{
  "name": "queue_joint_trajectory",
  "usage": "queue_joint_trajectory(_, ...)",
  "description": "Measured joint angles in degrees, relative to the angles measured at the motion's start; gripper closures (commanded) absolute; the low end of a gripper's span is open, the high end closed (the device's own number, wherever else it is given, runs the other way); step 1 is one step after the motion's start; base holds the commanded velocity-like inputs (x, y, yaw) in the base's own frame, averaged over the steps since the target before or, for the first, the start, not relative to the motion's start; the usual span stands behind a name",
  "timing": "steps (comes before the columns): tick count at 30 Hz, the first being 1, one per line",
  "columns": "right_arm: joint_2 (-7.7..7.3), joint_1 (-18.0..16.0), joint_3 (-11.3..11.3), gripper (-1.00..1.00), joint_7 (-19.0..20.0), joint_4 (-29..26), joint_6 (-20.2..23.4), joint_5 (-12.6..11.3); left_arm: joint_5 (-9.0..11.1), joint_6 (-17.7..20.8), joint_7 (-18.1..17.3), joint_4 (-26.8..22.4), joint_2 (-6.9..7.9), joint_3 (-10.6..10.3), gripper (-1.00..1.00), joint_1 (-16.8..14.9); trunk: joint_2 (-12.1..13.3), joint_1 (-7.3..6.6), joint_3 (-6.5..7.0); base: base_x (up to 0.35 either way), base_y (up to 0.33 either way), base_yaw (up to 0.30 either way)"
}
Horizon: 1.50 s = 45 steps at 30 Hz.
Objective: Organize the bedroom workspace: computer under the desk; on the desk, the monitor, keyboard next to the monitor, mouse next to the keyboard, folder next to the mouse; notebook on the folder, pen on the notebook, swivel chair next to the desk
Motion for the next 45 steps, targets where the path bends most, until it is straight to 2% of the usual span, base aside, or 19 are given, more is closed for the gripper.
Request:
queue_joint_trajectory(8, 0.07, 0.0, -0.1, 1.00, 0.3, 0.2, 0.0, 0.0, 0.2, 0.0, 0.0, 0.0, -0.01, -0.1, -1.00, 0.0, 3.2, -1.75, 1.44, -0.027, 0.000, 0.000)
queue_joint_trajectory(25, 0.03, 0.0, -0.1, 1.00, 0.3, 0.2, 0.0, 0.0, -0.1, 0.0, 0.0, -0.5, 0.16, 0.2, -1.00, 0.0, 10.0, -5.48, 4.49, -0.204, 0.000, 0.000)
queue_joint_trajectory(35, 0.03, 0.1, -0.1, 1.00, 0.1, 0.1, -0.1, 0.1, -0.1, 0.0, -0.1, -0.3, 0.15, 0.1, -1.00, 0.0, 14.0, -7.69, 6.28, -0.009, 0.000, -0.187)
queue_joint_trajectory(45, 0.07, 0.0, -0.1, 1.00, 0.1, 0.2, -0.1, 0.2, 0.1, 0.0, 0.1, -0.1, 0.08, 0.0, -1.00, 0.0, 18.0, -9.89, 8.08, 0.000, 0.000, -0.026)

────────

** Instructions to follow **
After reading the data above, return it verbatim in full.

** Your response **
{
  "name": "queue_joint_trajectory",
  "usage": "queue_joint_trajectory(_, ...)",
  "description": "Measured joint angles in degrees, relative to the angles measured at the motion's start; gripper closures (commanded) absolute; the low end of a gripper's span is open, the high end closed (the device's own number, wherever else it is given, runs the other way); step 1 is one step after the motion's start; base holds the commanded velocity-like inputs (x, y, yaw) in the base's own frame, averaged over the steps since the target before or, for the first, the start, not relative to the motion's start; the usual span stands behind a name",
  "timing": "steps (comes before the columns): tick count at 30 Hz, the first being 1, one per line",
  "columns": "right_arm: joint_2 (-7.7..7.3), joint_1 (-18.0..16.0), joint_3 (-11.3..11.3), gripper (-1.00..1.00), joint_7 (-19.0..20.0), joint_4 (-29..26), joint_6 (-20.2..23.4), joint_5 (-12.6..11.3); left_arm: joint_5 (-9.0..11.1), joint_6 (-17.7..20.8), joint_7 (-18.1..17.3), joint_4 (-26.8..22.4), joint_2 (-6.9..7.9), joint_3 (-10.6..10.3), gripper (-1.00..1.00), joint_1 (-16.8..14.9); trunk: joint_2 (-12.1..13.3), joint_1 (-7.3..6.6), joint_3 (-6.5..7.0); base: base_x (up to 0.35 either way), base_y (up to 0.33 either way), base_yaw (up to 0.30 either way)"
}
Horizon: 1.50 s = 45 steps at 30 Hz.
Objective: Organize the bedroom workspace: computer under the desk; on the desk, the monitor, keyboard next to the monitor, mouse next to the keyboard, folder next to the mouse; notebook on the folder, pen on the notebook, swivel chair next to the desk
Motion for the next 45 steps, targets where the path bends most, until it is straight to 2% of the usual span, base aside, or 19 are given, more is closed for the gripper.
Request:
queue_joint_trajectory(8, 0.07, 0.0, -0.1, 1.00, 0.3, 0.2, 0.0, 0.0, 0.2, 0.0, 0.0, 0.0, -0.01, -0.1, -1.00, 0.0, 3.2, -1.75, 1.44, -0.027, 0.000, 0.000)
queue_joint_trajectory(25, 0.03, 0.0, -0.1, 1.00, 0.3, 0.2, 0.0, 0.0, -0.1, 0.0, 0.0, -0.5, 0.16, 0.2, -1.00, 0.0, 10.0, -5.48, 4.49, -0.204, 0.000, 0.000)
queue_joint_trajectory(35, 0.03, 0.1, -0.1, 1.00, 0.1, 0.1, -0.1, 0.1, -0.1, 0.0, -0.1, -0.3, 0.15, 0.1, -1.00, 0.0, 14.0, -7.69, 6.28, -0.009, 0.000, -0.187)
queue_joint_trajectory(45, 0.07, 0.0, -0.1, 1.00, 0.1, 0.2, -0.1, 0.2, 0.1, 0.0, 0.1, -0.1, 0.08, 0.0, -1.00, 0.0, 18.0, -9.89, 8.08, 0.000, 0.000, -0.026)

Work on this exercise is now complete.